There’s a certain charm to being young and poor; full of ideas and empty of experience. The hard part of winning real-life hunger games is finding out how to get by with an empty stomach and wallet.
Everyone warns you about the dreaded freshman 15, but if you can’t even afford to roll as a dollar menunaire, gaining weight is of little concern. Managing to scrounge your minimum wage earnings into enough fuel to keep you functional is the true goal.
With that in mind, I recalled five dishes I used to whip up in my salad-free salad days. Even though I am now a responsible adult with three kids and a wife who makes sure I eat like a human being, when left alone I still regress to my college ways and eat some of these old standbys. While I can’t vouch for their nutritional value, I can confirm their flavor and ability to ward off hunger pangs.
Steak Sauce & Tuna Sandwiches
While pickle relish and mayo work just as well to leaven the stinky contents of tuna cans, no additive is as manly as steak sauce. Pour enough A1 into a bowl and you can make enough sandwiches to stack in a tiny dorm fridge and last an entire week. Oddly, the more sandwiches you make and more days you wait before eating them, the better they get. It must have something to do with the chemical makeup of the steak sauce, tuna and chilled bread congealed to make a unified mass of tangy, breaded fish.
Take a bowl, pour about yay amount of water in there, grab some spaghetti, toss it in the microwave for four minutes and voila — instant spaghetti, sans boiling water. Microwaves are notorious for transforming pasta into gummy mush, but that turns out only to be true for leftovers. Spaghetti sauce is optional, but preferred. In a pinch, a pocketful of fast food ketchup packets will do to sauce up your gourmet Italian dish.
By “Frozen Delights” I’m talking about the sad little store-brand ice bricks that are stacked below real-deal Hot Pockets in the frozen aisle. My old roommate fecetiously named them Frozen Delights because their packaging was so unappealing, belying their hidden wonders. These all-in-one, defrostable meals lose their luster if munched for several consecutive meals, and tend to be pricey compared to other things on this list at $1 or more a pop. But as a once-or-twice-a-week treat, their cheesy processed meat bags are manna from Safeway.
Waffles and Vienna Sausages
Thanks to their disc-like portability and easy preparation, frozen waffles should be a standby of any budget breakfast-eater. The same is true of Vienna sausages, those stubby, Spam-like, cylindrical meats of wonder. Alone, both are somewhat boring, but slap them together and you’ve got the breakfast of the gods. The very poor, hungry and carb-tolerant gods. The crunchiness of the waffles and the soft mushiness of the sausages make a party of your mouth.
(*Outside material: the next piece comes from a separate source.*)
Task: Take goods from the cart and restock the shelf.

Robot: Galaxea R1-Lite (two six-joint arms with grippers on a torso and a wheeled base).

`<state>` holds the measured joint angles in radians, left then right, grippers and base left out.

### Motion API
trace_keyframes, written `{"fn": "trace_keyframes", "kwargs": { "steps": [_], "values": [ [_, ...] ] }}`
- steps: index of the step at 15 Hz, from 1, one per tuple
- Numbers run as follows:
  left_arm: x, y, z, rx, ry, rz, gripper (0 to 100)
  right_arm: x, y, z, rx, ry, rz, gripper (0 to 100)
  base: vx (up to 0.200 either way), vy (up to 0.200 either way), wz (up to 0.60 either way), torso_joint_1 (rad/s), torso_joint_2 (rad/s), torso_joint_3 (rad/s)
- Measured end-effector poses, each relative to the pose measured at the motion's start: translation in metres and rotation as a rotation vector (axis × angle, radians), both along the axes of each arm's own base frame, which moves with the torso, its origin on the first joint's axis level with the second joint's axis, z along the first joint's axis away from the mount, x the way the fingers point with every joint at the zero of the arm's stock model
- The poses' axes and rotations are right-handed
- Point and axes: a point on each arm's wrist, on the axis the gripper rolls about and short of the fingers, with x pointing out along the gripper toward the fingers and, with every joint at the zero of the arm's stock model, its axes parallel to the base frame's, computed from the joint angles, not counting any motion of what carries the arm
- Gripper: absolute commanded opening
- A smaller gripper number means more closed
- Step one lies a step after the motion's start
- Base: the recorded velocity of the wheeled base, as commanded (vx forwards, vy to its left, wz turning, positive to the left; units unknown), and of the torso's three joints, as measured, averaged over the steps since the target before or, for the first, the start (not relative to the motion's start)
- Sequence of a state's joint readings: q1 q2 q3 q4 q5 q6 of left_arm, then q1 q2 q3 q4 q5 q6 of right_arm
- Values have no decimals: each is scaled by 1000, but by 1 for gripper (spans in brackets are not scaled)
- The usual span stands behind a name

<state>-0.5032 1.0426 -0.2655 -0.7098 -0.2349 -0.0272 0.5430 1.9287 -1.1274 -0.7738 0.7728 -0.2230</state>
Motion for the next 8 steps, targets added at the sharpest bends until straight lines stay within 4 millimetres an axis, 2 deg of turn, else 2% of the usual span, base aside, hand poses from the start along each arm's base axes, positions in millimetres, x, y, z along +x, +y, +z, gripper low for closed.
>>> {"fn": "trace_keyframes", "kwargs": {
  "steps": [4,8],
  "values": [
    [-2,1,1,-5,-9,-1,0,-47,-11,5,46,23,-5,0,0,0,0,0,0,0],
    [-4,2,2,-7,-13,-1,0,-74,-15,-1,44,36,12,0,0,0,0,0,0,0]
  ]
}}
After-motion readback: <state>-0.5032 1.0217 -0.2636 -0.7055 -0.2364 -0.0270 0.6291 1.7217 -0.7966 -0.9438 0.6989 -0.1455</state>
This, above all, is probably the reason I never had a girlfriend in my dorm days. Yes, I confess, I would recycle the milk that was left over after I was done with my cereal, pouring it back into the carton for later use. The necessity spawned from the diminutive fridge I had, which was too small to store even a half-gallon of milk upright. I had to fetch my half-pint breakfast milk from vending machines, and quarters didn’t grow on trees, so I had to make the milk last as long as possible. Sure, Aftermilk sounds gross, and it is, but take my word for it (please do take my word and leave it at that without trying this at home) that three days of Marshmallow Mateys seasoning made my aftermilk taste spectacularly marshmallowy.
What weird dishes have you concocted to eat cheaply?